Notorious RBG, by Irin Carmon and Shana Knizhnik, inspired by the Tumblr that amused the Justice herself, is more than just a love letter. It draws on intimate access to Ginsburg’s family members, close friends, colleagues and clerks, as well as interviews with the Justice herself. An original hybrid of reported narrative, annotated dissents, rare archival photos, documents, and illustrations, the book tells a never-before-told story of an unusual and transformative woman who transcended generational divides. As the country continues to struggle with the unfinished business of gender equality and civil rights, Ginsburg’s life stands as a testament to how far we can come with a little chutzpah.

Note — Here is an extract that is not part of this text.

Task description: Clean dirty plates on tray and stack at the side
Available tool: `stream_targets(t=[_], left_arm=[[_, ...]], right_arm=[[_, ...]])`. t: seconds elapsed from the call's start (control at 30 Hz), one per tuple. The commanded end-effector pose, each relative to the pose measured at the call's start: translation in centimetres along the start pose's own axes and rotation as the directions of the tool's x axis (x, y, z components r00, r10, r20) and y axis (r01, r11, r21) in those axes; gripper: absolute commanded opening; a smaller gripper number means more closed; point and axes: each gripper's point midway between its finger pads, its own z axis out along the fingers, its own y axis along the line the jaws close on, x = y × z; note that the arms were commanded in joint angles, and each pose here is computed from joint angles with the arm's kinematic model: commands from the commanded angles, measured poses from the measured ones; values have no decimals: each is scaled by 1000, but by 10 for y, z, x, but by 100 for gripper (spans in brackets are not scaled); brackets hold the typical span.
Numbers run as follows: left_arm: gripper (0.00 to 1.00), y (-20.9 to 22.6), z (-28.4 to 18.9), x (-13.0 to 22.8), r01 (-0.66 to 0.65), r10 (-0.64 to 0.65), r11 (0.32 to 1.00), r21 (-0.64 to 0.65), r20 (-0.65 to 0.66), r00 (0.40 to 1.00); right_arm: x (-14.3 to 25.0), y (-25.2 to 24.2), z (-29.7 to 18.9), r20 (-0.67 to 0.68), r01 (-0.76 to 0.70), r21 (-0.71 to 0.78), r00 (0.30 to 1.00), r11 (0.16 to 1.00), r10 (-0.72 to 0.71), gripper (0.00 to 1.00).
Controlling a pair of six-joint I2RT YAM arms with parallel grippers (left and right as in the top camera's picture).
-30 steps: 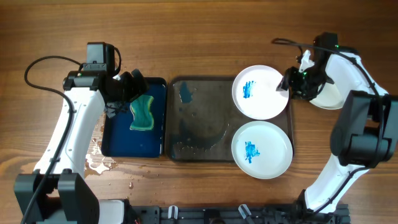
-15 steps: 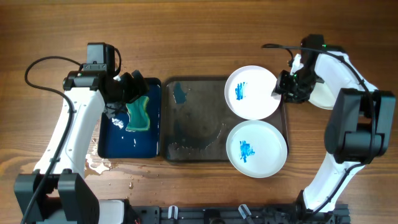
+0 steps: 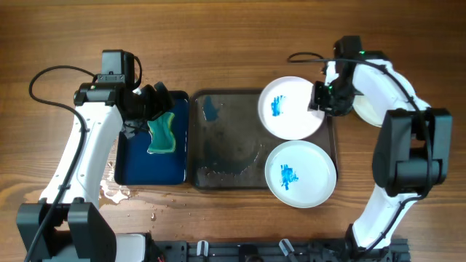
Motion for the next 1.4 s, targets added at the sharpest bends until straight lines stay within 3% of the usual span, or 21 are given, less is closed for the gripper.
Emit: stream_targets(t=[0.0, 0.03, 0.07, 0.17, 0.2, 0.27, 0.33, 0.4, 0.47, 0.57, 0.7, 0.87, 0.9, 1.07, 1.2, 1.27, 1.37], left_arm=[[97, -4, -2, -2, -17, 17, 1000, 7, 5, 1000], [94, -4, -2, -2, -17, 17, 1000, 7, 4, 1000], [89, -3, -2, -2, -17, 17, 1000, 5, 2, 1000], [88, -3, -2, -1, -16, 16, 1000, 2, -2, 1000], [89, -3, -2, 0, -16, 16, 1000, 2, -3, 1000], [90, -2, -2, 0, -16, 16, 1000, 1, -4, 1000], [91, -2, -2, 0, -16, 16, 1000, 1, -4, 1000], [90, -1, -2, 1, -15, 15, 1000, -3, -10, 1000], [88, -1, -2, 2, -37, 37, 999, -5, -13, 999], [65, 0, -2, 3, -37, 36, 999, -6, -16, 999], [56, 0, -2, 3, -47, 46, 999, -6, -15, 999], [54, 8, 8, 4, -109, 107, 993, -47, -37, 994], [58, 11, 16, 7, -105, 101, 993, -60, -61, 993], [59, 25, 50, 18, -118, 99, 987, -110, -158, 982], [53, 38, 67, 21, -128, 95, 978, -165, -194, 976], [41, 42, 80, 24, -183, 141, 969, -169, -235, 962], [48, 48, 97, 25, -230, 179, 958, -174, -265, 947]], right_arm=[[0, 7, -3, 17, -20, -20, 1000, 1000, 20, 13], [0, 7, -3, 18, -21, -19, 1000, 1000, 22, 4], [0, 6, -3, 19, -31, -12, 999, 999, 31, 4], [-2, 5, -3, 25, -41, -7, 999, 999, 41, 4], [-2, 6, -2, 28, -38, -7, 999, 999, 38, 7], [-1, 11, -1, 28, -23, -8, 999, 1000, 23, 24], [0, 18, 3, 36, -2, -10, 999, 1000, 2, 27], [3, 23, 12, 40, 11, -13, 999, 1000, -10, 23], [5, 24, 18, 44, -10, -15, 999, 1000, 11, 5], [5, 24, 19, 46, 4, -15, 999, 1000, -3, 5], [24, 44, 19, 4, 155, -7, 988, 988, -155, 4], [60, 91, 28, -68, 304, -46, 950, 952, -306, 5], [64, 99, 29, -69, 297, -49, 952, 954, -300, 5], [64, 109, 31, -51, 281, -53, 957, 958, -284, 4], [64, 108, 31, -53, 281, -53, 957, 958, -284, 5], [65, 108, 31, -56, 281, -52, 957, 958, -283, 5], [66, 107, 31, -62, 279, -51, 957, 959, -282, 5]])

Irin Carmon is senior correspondent for New York Magazine and a CNN contributor. Born in Israel, Carmon graduated from Harvard, magna cum laude with highest honors in literature in 2005. While writing for Salon and Jezebel in 2011, she was named one of Forbes’ 30 Under 30 in Media. From 2013 to 2016, Carmon was a national reporter at MSNBC and NBC News, reporting on gender, politics, and the law, with a special emphasis on reproductive rights and the Supreme Court. Her reporting and commentary appeared across print, radio, television, and digital platforms. In 2017-18, Irin Carmon teamed up with Washington Post reporter Amy Brittain to break the news of sexual harassment and assault allegations against Charlie Rose, as well as CBS’s knowledge of his conduct. Their work won a 2018 Mirror Award from the Newhouse School at Syracuse University.